Two, and I know I keep saying this, but Theresa May does not have a majority in parliament and if she did, none of these problems would even be problems. Say all you want about the Speaker and various backbenchers trying to thwart the will of the government: the government is only the government because it can command the will of parliament and there is no other reason it is the government. In a hung parliament, as everyone should know, the government needs to work with allies to command this majority on a consistent basis. When it cannot command a majority, it is because parliament has expressed its will, and this is the primary check on the executive we have in this country. You want constitutional purity, well there it is.
Finally, what the Laws scenario really made me think about was this: what if the prime minister really does ask the Queen to squash the Bills passed by backbenchers in relation to Brexit, and the Monarch responds by batting away the government’s advice and giving Royal Assent to the Bills passed by the House anyhow? Will we see Her Majesty’s face on the front of the one of the right of centre tabloids with the words “Saboteur” or perhaps “The Enemy of the People” or even more absurd, “Traitor”? Would a newspaper calling Her Majesty a traitor be treason? More to the point, would such a thing represent peak Brexit?
On matters of the British constitution, I feel completely safe in asserting the following: if you have got to a point where you are asking the Monarch to make political decisions, you have gone very, very, very wrong somewhere along the way. You are risking the constitution of this country exponentially more than anything John Bercow could ever do in his wildest imaginings by travelling down such a path.
Nick –
I am surprised no-one has drawn a constitutional parallels with the dismissal of Gough Whitlam and his Labor government in Australia in November 1975. In order to end weeks of highly partisan, calculated parliamentary wrangling and deadlock over the granting of supply (funds) to the Labor government by the opposition Liberal-National controlled Upper House, the Governor-General, Sir John Kerr, sacked Whitlam as prime minister and replaced him with the leader of the Liberal-National opposition, Malcolm Fraser. (The dismissal was not on the Queen’s advice, by the way.)
Rather naively perhaps, Whitlam assumed that the Governor-General would stick tamely by his Labor ministers in the parliamentary dispute.

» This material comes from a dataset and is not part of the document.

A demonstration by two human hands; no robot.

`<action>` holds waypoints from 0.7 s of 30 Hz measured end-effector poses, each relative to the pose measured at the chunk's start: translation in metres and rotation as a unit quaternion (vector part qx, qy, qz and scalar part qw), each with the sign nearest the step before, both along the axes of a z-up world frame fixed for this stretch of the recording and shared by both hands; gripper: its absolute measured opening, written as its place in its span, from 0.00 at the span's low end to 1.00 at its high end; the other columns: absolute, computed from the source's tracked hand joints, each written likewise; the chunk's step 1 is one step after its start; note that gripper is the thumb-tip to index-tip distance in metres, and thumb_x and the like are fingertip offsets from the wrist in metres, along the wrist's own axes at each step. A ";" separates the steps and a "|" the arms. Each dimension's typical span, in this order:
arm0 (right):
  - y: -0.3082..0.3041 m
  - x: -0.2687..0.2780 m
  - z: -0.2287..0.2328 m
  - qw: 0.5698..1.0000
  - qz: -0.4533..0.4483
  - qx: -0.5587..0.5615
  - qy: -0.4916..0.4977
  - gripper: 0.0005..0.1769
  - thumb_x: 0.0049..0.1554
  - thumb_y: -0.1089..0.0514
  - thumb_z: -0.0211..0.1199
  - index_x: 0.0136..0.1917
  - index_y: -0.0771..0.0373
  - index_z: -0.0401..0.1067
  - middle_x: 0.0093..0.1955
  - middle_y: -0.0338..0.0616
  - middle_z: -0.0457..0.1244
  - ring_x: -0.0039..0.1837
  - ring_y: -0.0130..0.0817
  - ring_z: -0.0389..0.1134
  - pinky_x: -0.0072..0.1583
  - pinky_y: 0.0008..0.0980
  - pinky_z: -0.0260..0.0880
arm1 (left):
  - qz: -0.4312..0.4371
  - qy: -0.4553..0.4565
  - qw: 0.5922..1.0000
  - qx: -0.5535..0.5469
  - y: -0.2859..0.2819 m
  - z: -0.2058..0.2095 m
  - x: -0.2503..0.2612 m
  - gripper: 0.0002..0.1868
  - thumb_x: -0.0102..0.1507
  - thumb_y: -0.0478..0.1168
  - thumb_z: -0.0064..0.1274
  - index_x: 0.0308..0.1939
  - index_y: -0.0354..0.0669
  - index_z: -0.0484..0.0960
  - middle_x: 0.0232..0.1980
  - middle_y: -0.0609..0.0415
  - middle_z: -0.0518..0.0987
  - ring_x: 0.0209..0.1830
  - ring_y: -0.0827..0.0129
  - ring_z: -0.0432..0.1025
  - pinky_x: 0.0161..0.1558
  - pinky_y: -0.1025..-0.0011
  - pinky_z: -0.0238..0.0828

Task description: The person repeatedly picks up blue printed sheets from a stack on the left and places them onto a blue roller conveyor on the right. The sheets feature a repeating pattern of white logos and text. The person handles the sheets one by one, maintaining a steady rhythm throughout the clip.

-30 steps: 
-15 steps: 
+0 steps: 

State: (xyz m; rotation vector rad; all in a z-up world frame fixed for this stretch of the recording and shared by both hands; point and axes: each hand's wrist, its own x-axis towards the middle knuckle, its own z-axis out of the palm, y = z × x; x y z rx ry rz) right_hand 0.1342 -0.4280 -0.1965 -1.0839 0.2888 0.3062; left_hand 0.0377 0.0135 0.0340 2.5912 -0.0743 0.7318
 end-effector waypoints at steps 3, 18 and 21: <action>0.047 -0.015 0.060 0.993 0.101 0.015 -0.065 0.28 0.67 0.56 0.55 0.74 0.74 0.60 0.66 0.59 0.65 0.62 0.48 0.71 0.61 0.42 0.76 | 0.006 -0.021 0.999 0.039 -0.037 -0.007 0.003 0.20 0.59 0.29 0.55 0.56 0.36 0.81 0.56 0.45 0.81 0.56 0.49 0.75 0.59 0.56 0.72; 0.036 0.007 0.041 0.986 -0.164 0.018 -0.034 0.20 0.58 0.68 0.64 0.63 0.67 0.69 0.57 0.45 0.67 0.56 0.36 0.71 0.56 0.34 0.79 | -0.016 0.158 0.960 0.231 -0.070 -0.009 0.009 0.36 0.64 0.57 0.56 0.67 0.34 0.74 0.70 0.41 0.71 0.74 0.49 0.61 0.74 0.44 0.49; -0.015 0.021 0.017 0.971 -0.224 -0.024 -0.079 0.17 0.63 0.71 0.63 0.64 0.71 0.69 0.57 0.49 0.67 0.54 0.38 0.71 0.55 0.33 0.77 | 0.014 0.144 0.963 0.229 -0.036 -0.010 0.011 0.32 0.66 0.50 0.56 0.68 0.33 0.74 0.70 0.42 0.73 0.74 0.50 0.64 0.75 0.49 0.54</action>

Instead, Sir John used the Crown’s hitherto dormant ‘reserve powers’ to cut the Gordian knot by dismissing Whitlam and appointing a new prime minister who could unblock government supply in the Upper House and who would call a general election. Fraser’s Liberal-National coalition went on to win the subsequent election by a wide margin.
For the avoidance of doubt, I am not suggesting that Her Majesty should settle Brexit by sacking Theresa May and appointing Jeremy Corbyn as prime minister instead. That would just be silly.